CHAPTER III.
We were venturing upon almost sacred ground when—in our last chapter—we had somewhat to say of the so-called King James’ Bible; of how it came to bear that name; of those men who were concerned in its translation, and of certain literary qualities belonging to it, which—however excellent other and possible future Bibles may be—will be pretty sure to keep it alive for a very long time to come. Next, I spoke of that king of the dramatists who was born at Stratford. We followed him up to London; tracked him awhile there; talked of a few familiar aspects of his life and character; spared you the recital of a world of things—conjectural or eulogistic—which might be said of him; and finally saw him go back to his old home upon the Avon, to play the retired gentleman—last of all his plays—and to die.
This made a great coupling of topics for one chapter—Shakespeare and the English Bible! No two titles in our whole range of talks can or should so interest those who are alive to the felicities of English forms of speech, and who are eager to compass and enjoy its largest and keenest and simplest forces of phrase. No other vocabulary of words, and no other exemplar of the aptitudes of language, than can be found in Shakespeare and in the English Bible are needed by those who would equip their English speech for its widest reach, and with its subtlest or sharpest powers. Out of those twin treasuries the student may dredge all the words he wants, and all the turns of expression that will be helpful, in the writing of a two-page letter or in the unfolding of an epic. Other books may make needful reservoir of facts, or record of theories, or of literary experimentation; but these twain furnish sufficient lingual armament for all new conquests in letters.

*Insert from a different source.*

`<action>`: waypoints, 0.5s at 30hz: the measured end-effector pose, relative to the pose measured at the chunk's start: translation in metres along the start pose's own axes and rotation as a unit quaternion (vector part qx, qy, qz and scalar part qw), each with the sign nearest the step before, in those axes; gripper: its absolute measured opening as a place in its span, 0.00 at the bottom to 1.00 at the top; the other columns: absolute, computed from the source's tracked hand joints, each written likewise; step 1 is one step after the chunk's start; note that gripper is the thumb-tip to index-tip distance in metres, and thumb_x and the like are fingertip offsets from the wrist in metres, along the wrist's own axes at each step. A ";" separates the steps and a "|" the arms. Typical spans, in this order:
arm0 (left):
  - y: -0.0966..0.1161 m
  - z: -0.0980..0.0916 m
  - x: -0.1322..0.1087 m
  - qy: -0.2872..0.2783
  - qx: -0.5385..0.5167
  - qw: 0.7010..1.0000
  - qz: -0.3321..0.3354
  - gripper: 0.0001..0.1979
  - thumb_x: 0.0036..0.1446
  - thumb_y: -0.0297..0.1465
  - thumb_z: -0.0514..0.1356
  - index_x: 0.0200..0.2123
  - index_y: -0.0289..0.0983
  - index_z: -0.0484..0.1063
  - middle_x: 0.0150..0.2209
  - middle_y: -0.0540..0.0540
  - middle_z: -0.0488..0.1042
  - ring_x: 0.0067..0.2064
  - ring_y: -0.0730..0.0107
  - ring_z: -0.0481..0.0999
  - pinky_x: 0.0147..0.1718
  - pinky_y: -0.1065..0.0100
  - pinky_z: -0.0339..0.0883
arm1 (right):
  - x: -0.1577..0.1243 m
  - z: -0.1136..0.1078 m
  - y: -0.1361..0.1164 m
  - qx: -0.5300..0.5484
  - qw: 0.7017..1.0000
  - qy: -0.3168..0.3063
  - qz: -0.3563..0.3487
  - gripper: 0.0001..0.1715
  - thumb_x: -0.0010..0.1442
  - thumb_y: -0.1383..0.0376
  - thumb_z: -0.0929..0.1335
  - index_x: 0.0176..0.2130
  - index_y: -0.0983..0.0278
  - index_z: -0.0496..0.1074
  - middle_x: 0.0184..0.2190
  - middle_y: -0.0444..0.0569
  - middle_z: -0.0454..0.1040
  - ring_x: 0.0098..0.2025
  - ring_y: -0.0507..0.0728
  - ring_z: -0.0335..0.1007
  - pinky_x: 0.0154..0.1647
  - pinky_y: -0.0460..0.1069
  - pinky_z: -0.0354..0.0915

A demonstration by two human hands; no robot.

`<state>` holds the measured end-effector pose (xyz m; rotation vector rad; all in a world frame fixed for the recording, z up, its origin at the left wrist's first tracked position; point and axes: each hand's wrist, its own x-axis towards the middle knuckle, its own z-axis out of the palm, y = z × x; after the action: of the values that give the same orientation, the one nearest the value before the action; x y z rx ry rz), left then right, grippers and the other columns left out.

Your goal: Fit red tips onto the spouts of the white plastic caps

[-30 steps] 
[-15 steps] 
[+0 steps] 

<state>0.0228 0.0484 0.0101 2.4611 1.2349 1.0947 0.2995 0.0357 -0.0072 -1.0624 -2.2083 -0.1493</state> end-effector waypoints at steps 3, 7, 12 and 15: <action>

We find ourselves to-day amid a great hurly-burly of dramatists, poets, prose-writers, among whom we have to pick our way—making a descriptive dash at some few of them—seeing the old pedant of a king growing more slipshod and more shaky, till at last he yields the throne to that unfortunate son of his, Charles I., in whose time we shall find some new singing-birds in the fields of British poesy, and birds of a different strain.